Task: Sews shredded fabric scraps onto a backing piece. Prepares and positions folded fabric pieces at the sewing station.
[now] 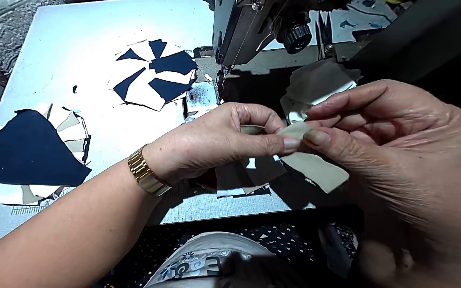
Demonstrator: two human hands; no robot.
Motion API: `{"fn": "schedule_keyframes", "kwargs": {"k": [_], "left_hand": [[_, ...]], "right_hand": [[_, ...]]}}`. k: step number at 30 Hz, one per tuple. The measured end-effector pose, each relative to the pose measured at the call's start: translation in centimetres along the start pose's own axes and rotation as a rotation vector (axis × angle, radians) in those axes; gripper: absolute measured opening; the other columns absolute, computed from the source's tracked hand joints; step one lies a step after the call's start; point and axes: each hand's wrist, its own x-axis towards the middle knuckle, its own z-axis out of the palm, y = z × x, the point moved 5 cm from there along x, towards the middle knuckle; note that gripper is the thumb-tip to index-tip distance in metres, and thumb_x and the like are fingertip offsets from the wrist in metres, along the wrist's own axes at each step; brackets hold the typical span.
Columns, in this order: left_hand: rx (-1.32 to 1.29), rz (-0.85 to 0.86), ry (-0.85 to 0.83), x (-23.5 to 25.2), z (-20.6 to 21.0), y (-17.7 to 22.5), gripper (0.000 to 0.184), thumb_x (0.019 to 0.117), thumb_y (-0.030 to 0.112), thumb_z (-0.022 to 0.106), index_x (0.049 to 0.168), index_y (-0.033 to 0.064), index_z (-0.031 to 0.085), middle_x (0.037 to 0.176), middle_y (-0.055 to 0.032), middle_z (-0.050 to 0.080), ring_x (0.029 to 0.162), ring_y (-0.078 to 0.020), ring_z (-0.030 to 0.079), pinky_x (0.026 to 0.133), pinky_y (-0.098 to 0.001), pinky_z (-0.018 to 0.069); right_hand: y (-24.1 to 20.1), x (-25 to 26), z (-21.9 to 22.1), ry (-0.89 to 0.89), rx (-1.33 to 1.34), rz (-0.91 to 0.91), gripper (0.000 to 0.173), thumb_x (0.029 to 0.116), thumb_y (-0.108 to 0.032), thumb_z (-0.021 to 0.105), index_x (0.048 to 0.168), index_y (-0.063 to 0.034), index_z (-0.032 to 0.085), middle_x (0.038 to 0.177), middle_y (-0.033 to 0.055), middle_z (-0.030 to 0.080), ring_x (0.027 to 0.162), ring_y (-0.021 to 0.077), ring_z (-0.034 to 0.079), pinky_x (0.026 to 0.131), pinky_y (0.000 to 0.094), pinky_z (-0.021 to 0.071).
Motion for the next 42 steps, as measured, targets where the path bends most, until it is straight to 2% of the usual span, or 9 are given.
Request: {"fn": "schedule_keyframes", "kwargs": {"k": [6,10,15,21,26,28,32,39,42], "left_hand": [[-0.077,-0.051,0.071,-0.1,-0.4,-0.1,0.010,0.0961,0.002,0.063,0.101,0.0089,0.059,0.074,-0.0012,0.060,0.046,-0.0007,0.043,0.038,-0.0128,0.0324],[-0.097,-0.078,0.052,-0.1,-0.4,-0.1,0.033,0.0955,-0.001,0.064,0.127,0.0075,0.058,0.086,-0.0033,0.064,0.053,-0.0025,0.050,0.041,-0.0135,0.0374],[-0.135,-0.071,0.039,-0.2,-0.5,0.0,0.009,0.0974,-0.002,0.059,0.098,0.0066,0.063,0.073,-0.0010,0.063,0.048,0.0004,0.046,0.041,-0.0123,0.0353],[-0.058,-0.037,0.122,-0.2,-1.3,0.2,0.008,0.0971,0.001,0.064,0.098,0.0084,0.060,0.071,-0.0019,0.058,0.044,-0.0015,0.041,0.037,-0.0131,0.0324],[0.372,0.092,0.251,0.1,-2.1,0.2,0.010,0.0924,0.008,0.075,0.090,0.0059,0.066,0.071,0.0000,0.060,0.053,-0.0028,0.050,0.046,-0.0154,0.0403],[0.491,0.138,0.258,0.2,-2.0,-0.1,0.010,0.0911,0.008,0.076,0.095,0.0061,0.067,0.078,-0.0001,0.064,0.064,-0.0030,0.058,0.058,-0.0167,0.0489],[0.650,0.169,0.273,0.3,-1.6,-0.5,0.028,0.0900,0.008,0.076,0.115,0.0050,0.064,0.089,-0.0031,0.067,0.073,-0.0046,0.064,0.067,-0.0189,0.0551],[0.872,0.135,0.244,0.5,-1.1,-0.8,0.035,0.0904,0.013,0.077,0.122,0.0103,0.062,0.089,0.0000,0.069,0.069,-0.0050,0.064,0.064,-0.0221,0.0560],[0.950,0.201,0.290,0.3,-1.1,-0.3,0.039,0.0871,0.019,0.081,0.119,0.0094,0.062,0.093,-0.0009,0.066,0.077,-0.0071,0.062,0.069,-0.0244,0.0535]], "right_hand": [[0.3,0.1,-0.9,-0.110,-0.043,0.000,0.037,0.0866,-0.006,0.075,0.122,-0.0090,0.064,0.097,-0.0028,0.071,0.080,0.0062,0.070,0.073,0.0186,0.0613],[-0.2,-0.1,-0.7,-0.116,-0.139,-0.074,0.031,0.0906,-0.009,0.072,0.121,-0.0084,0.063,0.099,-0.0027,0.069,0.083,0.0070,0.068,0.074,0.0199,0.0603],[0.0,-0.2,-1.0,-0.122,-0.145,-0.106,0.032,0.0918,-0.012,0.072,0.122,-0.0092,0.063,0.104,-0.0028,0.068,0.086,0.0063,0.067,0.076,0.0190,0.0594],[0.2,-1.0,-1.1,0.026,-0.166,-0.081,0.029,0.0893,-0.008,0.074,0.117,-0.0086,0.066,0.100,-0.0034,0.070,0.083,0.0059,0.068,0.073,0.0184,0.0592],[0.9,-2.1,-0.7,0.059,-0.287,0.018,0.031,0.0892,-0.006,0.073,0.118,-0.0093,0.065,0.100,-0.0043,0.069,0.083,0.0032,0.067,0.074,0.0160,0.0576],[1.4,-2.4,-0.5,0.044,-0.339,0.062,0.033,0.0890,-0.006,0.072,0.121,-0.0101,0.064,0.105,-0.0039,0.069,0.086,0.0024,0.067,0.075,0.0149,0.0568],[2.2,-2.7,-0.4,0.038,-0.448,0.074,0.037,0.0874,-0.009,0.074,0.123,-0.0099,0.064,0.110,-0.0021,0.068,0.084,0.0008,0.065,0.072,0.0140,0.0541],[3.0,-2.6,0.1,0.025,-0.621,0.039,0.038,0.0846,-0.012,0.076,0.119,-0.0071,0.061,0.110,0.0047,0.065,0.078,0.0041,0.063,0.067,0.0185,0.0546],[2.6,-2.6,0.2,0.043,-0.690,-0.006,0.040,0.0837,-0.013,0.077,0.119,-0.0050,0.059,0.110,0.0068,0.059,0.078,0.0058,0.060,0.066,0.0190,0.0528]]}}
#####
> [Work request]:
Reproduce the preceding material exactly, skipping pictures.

> [Solution for this task]:
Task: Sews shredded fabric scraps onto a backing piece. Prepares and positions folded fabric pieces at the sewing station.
[now] 
Demonstrator: two human hands; no robot.
Motion API: `{"fn": "schedule_keyframes", "kwargs": {"k": [_], "left_hand": [[_, ...]], "right_hand": [[_, ...]]}}`. k: step number at 30 Hz, one per tuple. The measured end-effector pose, each relative to the pose measured at the call's start: translation in centimetres along the start pose's own axes and rotation as a rotation vector (axis × angle, radians) in those axes; gripper: absolute measured opening; the other columns absolute, computed from the source's tracked hand joints; step one lies a step after the call's start; point and axes: each hand's wrist, its own x-axis towards the middle knuckle, its own z-axis out of the palm, y = z × x, the point moved 5 cm from there along x, towards the middle knuckle; note that gripper is the thumb-tip to index-tip distance in metres, and thumb_x and the like are fingertip offsets from the wrist in metres, along the wrist's own axes at each step; brackets hold the typical span.
Columns, in this order: left_hand: rx (-1.32 to 1.29), rz (-0.85 to 0.86), ry (-0.85 to 0.83), x (-23.5 to 25.2), z (-20.6 to 21.0), y (-17.7 to 22.5), gripper (0.000 to 0.184), thumb_x (0.019 to 0.117), thumb_y (-0.030 to 0.112), thumb_z (-0.022 to 0.106), index_x (0.049 to 0.168), index_y (-0.033 to 0.064), index_z (-0.031 to 0.085), middle_x (0.037 to 0.176), middle_y (-0.055 to 0.032), middle_z (-0.050 to 0.080), ring_x (0.029 to 0.162), ring_y (-0.078 to 0.020), ring_z (-0.030 to 0.079), pinky_x (0.026 to 0.133), pinky_y (-0.098 to 0.001), pinky_z (-0.018 to 0.069); right_hand: y (-24.1 to 20.1), x (-25 to 26), z (-21.9 to 22.1), ry (-0.89 to 0.89), rx (-1.33 to 1.34), rz (-0.91 to 0.91), gripper (0.000 to 0.173), thumb_x (0.029 to 0.116), thumb_y (-0.108 to 0.032), thumb_z (-0.021 to 0.105), index_x (0.048 to 0.168), index_y (-0.063 to 0.034), index_z (-0.032 to 0.085), middle_x (0.038 to 0.177), middle_y (-0.033 to 0.055), middle_z (-0.030 to 0.080), ring_x (0.027 to 0.162), ring_y (-0.021 to 0.077), ring_z (-0.034 to 0.079), pinky_x (0.026 to 0.131), pinky_y (0.000 to 0.094), pinky_z (-0.021 to 0.071).
Motion for the next 42 steps, as measured, targets where the path bends most, until it is straight to 2% of the usual span, or 9 are given.
Request: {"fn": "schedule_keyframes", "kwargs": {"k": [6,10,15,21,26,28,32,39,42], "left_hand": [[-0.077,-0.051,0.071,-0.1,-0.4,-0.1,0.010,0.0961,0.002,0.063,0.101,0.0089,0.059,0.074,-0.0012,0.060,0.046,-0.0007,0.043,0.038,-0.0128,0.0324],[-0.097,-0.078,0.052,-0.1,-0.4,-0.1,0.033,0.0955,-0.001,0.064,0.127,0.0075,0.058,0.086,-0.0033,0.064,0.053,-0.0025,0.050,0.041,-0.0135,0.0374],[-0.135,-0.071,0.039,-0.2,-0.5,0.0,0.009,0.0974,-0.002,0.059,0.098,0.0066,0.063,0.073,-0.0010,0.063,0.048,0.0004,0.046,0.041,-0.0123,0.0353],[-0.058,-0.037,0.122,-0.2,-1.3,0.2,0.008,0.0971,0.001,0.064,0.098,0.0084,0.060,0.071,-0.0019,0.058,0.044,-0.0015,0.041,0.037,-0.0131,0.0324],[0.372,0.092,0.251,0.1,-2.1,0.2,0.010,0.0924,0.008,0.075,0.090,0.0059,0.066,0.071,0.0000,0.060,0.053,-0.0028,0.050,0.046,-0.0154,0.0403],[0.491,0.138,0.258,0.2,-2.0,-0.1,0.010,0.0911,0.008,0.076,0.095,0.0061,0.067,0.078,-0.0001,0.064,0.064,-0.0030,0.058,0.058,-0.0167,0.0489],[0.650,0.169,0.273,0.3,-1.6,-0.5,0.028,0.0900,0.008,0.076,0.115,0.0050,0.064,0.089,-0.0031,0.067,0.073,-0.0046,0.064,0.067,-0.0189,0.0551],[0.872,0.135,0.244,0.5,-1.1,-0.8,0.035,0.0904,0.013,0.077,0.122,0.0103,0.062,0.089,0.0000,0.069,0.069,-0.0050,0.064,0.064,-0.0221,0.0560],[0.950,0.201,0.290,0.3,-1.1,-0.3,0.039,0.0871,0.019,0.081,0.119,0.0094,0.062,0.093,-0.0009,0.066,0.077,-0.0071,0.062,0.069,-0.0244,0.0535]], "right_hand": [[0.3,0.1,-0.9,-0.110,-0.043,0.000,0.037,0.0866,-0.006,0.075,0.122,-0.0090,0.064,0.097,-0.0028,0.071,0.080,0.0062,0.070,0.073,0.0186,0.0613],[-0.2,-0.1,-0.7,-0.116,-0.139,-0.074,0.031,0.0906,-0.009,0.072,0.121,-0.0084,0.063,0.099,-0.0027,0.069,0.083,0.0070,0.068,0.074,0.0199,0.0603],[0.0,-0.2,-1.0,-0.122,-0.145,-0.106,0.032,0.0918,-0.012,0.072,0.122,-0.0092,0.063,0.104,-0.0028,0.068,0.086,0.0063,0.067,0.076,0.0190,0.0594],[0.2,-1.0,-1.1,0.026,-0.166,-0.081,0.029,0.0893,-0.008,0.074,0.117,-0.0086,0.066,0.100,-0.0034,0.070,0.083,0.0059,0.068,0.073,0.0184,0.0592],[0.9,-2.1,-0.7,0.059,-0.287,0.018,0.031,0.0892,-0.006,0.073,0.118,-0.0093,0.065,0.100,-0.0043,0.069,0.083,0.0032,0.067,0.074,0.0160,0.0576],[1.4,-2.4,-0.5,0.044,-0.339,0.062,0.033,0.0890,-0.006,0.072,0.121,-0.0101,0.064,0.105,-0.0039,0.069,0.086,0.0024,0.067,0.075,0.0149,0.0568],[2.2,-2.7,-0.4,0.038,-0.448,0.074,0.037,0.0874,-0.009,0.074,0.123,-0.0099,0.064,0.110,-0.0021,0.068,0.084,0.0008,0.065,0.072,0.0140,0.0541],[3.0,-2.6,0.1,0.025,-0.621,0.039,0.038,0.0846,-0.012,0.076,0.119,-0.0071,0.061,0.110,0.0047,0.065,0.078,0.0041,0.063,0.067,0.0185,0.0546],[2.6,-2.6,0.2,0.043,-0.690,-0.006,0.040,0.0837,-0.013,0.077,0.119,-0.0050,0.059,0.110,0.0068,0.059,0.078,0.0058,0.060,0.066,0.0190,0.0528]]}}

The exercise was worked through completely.